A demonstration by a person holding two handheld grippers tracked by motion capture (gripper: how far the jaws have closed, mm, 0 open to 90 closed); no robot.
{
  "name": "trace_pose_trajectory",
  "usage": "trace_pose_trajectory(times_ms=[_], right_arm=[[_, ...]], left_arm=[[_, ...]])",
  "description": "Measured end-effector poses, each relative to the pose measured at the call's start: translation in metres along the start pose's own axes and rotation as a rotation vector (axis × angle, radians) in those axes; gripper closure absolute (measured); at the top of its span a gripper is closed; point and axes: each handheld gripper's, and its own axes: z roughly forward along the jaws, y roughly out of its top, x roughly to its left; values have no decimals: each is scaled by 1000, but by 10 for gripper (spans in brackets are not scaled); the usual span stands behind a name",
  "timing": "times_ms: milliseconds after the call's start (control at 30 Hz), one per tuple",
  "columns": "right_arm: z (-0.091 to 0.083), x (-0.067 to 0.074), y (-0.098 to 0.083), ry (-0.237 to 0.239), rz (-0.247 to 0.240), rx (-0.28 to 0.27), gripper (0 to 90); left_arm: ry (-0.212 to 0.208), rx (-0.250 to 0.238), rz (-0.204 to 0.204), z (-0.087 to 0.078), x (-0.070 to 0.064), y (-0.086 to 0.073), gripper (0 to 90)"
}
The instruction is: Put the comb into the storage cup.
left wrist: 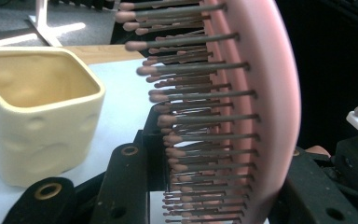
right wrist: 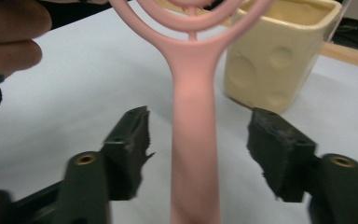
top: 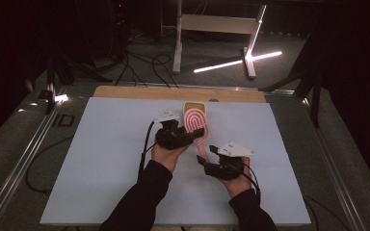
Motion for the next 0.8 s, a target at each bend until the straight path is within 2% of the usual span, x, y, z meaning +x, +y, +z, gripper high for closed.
trace_pose_trajectory(times_ms=[133,167,267,433,667,800], right_arm=[[0,-1,3,-31,-9,36,161],[-1,-1,4,-40,-10,36,141],[-4,-4,6,-21,-8,37,116],[-10,-10,3,-41,-20,44,108],[-20,-23,-2,-49,20,22,108],[-24,-27,-7,-45,23,0,102]], left_arm=[[10,-5,3,-2,2,4,640],[12,-9,3,-3,2,5,640],[14,-19,10,-5,3,8,640],[21,-27,12,-7,4,13,640],[34,-34,19,-11,6,18,641],[49,-27,28,-13,7,21,641]])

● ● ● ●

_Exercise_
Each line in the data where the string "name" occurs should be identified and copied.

_Output for this exercise_
  "name": "trace_pose_trajectory",
  "description": "Measured end-effector poses, each relative to the pose measured at the call's start: translation in metres along the start pose's own axes and rotation as a rotation vector (axis × angle, radians) in those axes; gripper closure absolute (measured); at the top of its span a gripper is closed; point and axes: each handheld gripper's, and its own axes: z roughly forward along the jaws, y roughly out of its top, x roughly to its left; values have no decimals: each is scaled by 1000, but by 10 for gripper (spans in brackets are not scaled); the usual span stands behind a name",

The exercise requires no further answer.